Please urge your elected representatives to cosponsor and support the inclusive Employment Non-Discrimination Act.
In 1996, when Barack Obama was running for the Illinois Senate, he was asked in a survey by Outlines, a gay community newspaper in Chicago, if he supported same-sex marriage. Unlike most candidates, who merely indicated yes or no, Obama took the unusual step of typing in his response, to which he affixed his signature. Back then not a single state permitted same-sex marriage, and sodomy was a crime. Nonetheless, Obama took a position on the progressive edge of the Democratic Party, and he did so with unmistakable clarity: “I favor legalizing same-sex marriages, and would fight efforts to prohibit such marriages.”
Since then, as Obama traced his dazzling arc to the presidency, his stance on gay rights has become murkier, wordier, less courageous, more Clintonian. During his 2004 US Senate bid, he stated that he supports domestic partnerships and civil unions instead of same-sex marriage. When speaking to gay audiences, he explained his new position as “primarily just…a strategic issue.” But on bigger stages he cited his Christian faith as grounds for his belief that marriage is between a man and a woman, a view he reiterated during the 2008 presidential election even while he also asserted, inconsistently, that religion should not dictate a state’s approach to gay rights.

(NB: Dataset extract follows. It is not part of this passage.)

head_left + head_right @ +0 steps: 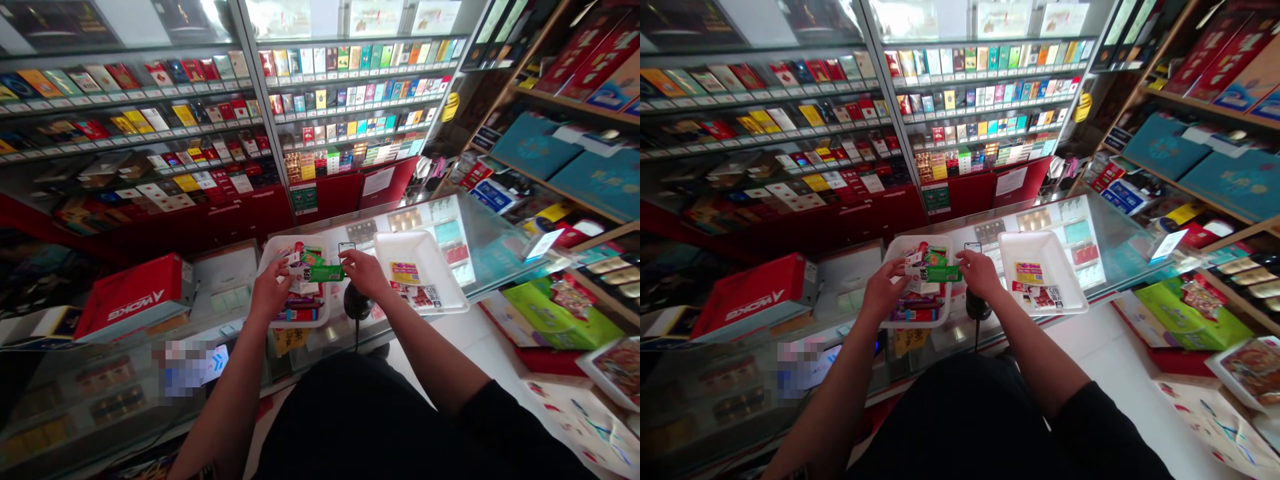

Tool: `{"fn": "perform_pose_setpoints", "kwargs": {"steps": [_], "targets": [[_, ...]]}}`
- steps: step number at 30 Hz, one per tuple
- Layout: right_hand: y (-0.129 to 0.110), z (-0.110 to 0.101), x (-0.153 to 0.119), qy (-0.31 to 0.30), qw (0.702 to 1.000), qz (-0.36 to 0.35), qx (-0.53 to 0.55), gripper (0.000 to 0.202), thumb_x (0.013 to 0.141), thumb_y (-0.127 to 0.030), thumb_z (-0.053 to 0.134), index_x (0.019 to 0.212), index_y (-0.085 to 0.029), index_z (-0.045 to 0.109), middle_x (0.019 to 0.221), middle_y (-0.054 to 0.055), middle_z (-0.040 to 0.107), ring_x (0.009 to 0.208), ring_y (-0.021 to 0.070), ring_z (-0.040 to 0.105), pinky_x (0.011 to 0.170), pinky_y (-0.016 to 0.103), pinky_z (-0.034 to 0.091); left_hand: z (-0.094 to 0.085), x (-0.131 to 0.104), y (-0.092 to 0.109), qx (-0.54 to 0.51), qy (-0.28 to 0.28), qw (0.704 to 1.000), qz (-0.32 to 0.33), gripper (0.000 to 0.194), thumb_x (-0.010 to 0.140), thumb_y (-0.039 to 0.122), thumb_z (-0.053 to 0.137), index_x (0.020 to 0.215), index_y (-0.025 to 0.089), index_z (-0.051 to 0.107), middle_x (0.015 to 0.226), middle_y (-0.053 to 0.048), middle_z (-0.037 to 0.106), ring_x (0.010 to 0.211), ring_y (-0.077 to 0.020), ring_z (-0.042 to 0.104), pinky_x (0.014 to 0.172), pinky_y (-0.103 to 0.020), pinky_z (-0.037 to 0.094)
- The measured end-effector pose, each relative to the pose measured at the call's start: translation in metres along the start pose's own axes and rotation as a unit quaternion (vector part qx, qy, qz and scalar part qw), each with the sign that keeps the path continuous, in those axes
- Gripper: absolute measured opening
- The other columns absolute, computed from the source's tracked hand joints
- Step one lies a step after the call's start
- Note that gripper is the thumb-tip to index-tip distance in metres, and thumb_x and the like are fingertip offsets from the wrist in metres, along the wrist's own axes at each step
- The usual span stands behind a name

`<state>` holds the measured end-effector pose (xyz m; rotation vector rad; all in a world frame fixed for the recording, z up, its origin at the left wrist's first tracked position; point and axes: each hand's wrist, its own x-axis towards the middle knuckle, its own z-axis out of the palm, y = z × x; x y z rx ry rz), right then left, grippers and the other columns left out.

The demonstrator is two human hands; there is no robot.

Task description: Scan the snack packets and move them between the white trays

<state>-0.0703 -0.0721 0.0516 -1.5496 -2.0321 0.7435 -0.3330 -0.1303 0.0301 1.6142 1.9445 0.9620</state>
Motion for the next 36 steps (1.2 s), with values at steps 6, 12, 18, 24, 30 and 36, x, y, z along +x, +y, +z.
{"fn": "perform_pose_setpoints", "kwargs": {"steps": [6, 12, 18, 24, 30, 36], "targets": [[0.025, -0.015, 0.004, 0.033, 0.999, -0.018, 0.008, 0.035, 0.087, -0.012, 0.060, 0.117, -0.023, 0.073, 0.100, 0.001, 0.078, 0.105, 0.0215, 0.066, 0.100, 0.035, 0.046, 0.022, 0.018, 0.017, 0.020, -0.004, 0.999, 0.035, 0.048, 0.088, 0.024, 0.063, 0.136, 0.021, 0.061, 0.107, -0.005, 0.078, 0.114, -0.0243, 0.069, 0.107, -0.039, 0.048], [0.047, -0.015, 0.008, 0.057, 0.998, -0.009, 0.001, 0.033, 0.088, -0.012, 0.059, 0.116, -0.021, 0.074, 0.105, 0.004, 0.077, 0.107, 0.0213, 0.066, 0.100, 0.034, 0.046, 0.042, 0.032, 0.024, 0.048, -0.010, 0.996, 0.071, 0.046, 0.088, 0.020, 0.061, 0.134, 0.019, 0.061, 0.110, -0.006, 0.077, 0.118, -0.0252, 0.066, 0.110, -0.041, 0.046], [0.064, -0.011, 0.012, 0.072, 0.997, 0.007, -0.009, 0.029, 0.090, -0.014, 0.059, 0.115, -0.020, 0.074, 0.106, 0.004, 0.078, 0.108, 0.0205, 0.066, 0.101, 0.033, 0.045, 0.060, 0.044, 0.023, 0.078, -0.013, 0.993, 0.091, 0.041, 0.089, 0.022, 0.060, 0.130, 0.019, 0.063, 0.117, -0.008, 0.075, 0.127, -0.0269, 0.061, 0.115, -0.042, 0.042], [0.077, -0.005, 0.017, 0.073, 0.997, 0.022, -0.021, 0.029, 0.089, -0.012, 0.061, 0.114, -0.020, 0.074, 0.105, 0.003, 0.078, 0.106, 0.0207, 0.067, 0.099, 0.033, 0.046, 0.073, 0.052, 0.020, 0.091, -0.026, 0.991, 0.098, 0.042, 0.089, 0.021, 0.059, 0.131, 0.018, 0.062, 0.109, -0.008, 0.076, 0.122, -0.0277, 0.062, 0.113, -0.043, 0.042], [0.085, -0.001, 0.018, 0.067, 0.996, 0.057, -0.021, 0.029, 0.090, -0.015, 0.061, 0.115, -0.022, 0.074, 0.107, 0.003, 0.078, 0.105, 0.0197, 0.068, 0.099, 0.033, 0.047, 0.082, 0.057, 0.017, 0.106, -0.042, 0.990, 0.088, 0.044, 0.088, 0.019, 0.058, 0.132, 0.018, 0.062, 0.114, -0.009, 0.074, 0.122, -0.0274, 0.063, 0.112, -0.043, 0.043], [0.091, 0.001, 0.017, 0.066, 0.996, 0.055, -0.024, 0.028, 0.089, -0.013, 0.062, 0.113, -0.021, 0.074, 0.103, 0.003, 0.079, 0.103, 0.0198, 0.069, 0.098, 0.033, 0.048, 0.088, 0.059, 0.019, 0.099, -0.042, 0.989, 0.104, 0.042, 0.087, 0.017, 0.059, 0.129, 0.017, 0.063, 0.110, -0.008, 0.074, 0.118, -0.0265, 0.064, 0.112, -0.042, 0.043]]}}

As president, Obama has made similar equivocations on gay rights. As a senator and as a candidate, he won the vocal support of the vast majority of gays and lesbians by calling for the repeal of both the Defense of Marriage Act (DOMA) and the miserable failure that is “don’t ask, don’t tell,” and by supporting full federal partnership rights (but not same-sex marriage) and the Employment Non-Discrimination Act (ENDA), which would make it illegal to fire someone because of his or her sexual orientation. But he has so far spent no political capital to turn these promises into reality. Quite to the contrary, Obama’s slide hit what one hopes will be a nadir on June 12 when his administration filed a brief defending the legality of DOMA by comparing same-sex marriage to incest and pedophilia.
It is impossible to accept that a president who owes so much to movements for civil rights and social justice, never mind the Obama of 1996, believes in such right-wing bigotry; the only plausible explanation can be one of political calculation. The memory of Bill Clinton’s early failure to integrate the military, as well as the aftermath of the 2004 election, when same-sex marriage was blamed for John Kerry’s loss, looms large in the minds of top Democratic strategists. Guided by veterans of the Clinton-era culture wars like chief of staff Rahm Emanuel, the prevailing wisdom in the White House seems to be that a forward push on gay rights can only endanger what the Democratic Party hopes will be a lasting majority and would squander precious political capital better used on issues like healthcare and economic reform.